== Aim of the exercise ==
Give back the lines below verbatim, omitting all pictures.

Items from a dataset:
■ ■ ■ ■
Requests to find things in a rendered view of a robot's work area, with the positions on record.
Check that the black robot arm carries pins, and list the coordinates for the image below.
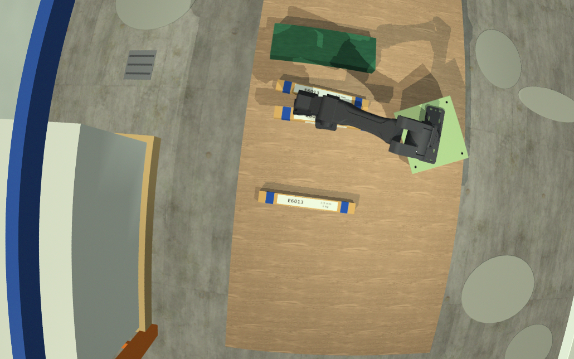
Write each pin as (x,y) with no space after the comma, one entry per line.
(329,110)

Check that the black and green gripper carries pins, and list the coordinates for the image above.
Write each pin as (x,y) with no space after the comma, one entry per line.
(319,126)

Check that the tan welding electrode pack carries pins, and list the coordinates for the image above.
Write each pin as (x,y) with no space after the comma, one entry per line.
(306,202)
(286,113)
(293,88)
■ ■ ■ ■
== Solution ==
Requests to find things in a rendered view of a robot's work area, with the positions on record.
Check that the black robot arm carries pins, and list the coordinates for the image below.
Write each pin as (x,y) with no space after the comma, one entry per line.
(329,110)

Check that the black and green gripper carries pins, and list the coordinates for the image above.
Write each pin as (x,y) with no space after the comma, one entry per line.
(319,126)

Check that the tan welding electrode pack carries pins, and list the coordinates for the image above.
Write each pin as (x,y) with no space after the comma, one entry per line.
(306,202)
(286,113)
(293,88)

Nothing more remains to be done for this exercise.